-- TASK DESCRIPTION --
Your answer must be an exact copy of the records below.

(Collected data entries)
▬▬▬▬▬▬
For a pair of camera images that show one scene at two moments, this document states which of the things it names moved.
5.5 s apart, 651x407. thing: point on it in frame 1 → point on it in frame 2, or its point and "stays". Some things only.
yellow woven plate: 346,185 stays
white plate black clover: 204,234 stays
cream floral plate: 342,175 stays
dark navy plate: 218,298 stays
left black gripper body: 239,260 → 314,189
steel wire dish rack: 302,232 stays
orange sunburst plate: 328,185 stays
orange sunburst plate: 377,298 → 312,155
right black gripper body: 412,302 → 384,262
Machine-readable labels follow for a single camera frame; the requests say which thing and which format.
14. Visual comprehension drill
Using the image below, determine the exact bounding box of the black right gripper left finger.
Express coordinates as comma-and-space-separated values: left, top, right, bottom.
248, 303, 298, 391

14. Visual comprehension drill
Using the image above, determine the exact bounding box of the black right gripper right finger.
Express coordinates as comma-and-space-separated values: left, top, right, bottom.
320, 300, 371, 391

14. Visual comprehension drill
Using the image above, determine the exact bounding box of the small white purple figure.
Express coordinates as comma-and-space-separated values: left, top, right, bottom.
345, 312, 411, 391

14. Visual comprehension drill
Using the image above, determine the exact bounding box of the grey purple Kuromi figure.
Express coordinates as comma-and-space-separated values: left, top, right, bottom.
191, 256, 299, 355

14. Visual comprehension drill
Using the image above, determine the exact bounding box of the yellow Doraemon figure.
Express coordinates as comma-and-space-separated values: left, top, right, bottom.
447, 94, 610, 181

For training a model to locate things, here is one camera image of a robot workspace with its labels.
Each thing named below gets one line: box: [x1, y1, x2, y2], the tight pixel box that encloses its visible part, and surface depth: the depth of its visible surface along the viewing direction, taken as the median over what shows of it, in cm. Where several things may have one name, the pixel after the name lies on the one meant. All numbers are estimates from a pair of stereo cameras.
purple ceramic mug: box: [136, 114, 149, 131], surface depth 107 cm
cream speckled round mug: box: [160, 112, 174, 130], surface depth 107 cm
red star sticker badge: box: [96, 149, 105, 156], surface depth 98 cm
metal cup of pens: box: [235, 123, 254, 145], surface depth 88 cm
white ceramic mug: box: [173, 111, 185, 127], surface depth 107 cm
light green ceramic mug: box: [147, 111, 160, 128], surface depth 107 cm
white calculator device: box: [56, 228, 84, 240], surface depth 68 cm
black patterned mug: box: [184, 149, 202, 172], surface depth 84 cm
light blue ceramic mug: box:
▬▬▬▬▬▬
-- RESPONSE --
For a pair of camera images that show one scene at two moments, this document states which of the things it names moved.
5.5 s apart, 651x407. thing: point on it in frame 1 → point on it in frame 2, or its point and "stays". Some things only.
yellow woven plate: 346,185 stays
white plate black clover: 204,234 stays
cream floral plate: 342,175 stays
dark navy plate: 218,298 stays
left black gripper body: 239,260 → 314,189
steel wire dish rack: 302,232 stays
orange sunburst plate: 328,185 stays
orange sunburst plate: 377,298 → 312,155
right black gripper body: 412,302 → 384,262
Machine-readable labels follow for a single camera frame; the requests say which thing and which format.
14. Visual comprehension drill
Using the image below, determine the exact bounding box of the black right gripper left finger.
Express coordinates as comma-and-space-separated values: left, top, right, bottom.
248, 303, 298, 391

14. Visual comprehension drill
Using the image above, determine the exact bounding box of the black right gripper right finger.
Express coordinates as comma-and-space-separated values: left, top, right, bottom.
320, 300, 371, 391

14. Visual comprehension drill
Using the image above, determine the exact bounding box of the small white purple figure.
Express coordinates as comma-and-space-separated values: left, top, right, bottom.
345, 312, 411, 391

14. Visual comprehension drill
Using the image above, determine the exact bounding box of the grey purple Kuromi figure.
Express coordinates as comma-and-space-separated values: left, top, right, bottom.
191, 256, 299, 355

14. Visual comprehension drill
Using the image above, determine the exact bounding box of the yellow Doraemon figure.
Express coordinates as comma-and-space-separated values: left, top, right, bottom.
447, 94, 610, 181

For training a model to locate things, here is one camera image of a robot workspace with its labels.
Each thing named below gets one line: box: [x1, y1, x2, y2], the tight pixel box that encloses its visible part, and surface depth: the depth of its visible surface along the viewing direction, taken as the median over what shows of it, in cm. Where several things may have one name, the pixel after the name lies on the one meant. All numbers are estimates from a pair of stereo cameras.
purple ceramic mug: box: [136, 114, 149, 131], surface depth 107 cm
cream speckled round mug: box: [160, 112, 174, 130], surface depth 107 cm
red star sticker badge: box: [96, 149, 105, 156], surface depth 98 cm
metal cup of pens: box: [235, 123, 254, 145], surface depth 88 cm
white ceramic mug: box: [173, 111, 185, 127], surface depth 107 cm
light green ceramic mug: box: [147, 111, 160, 128], surface depth 107 cm
white calculator device: box: [56, 228, 84, 240], surface depth 68 cm
black patterned mug: box: [184, 149, 202, 172], surface depth 84 cm
light blue ceramic mug: box:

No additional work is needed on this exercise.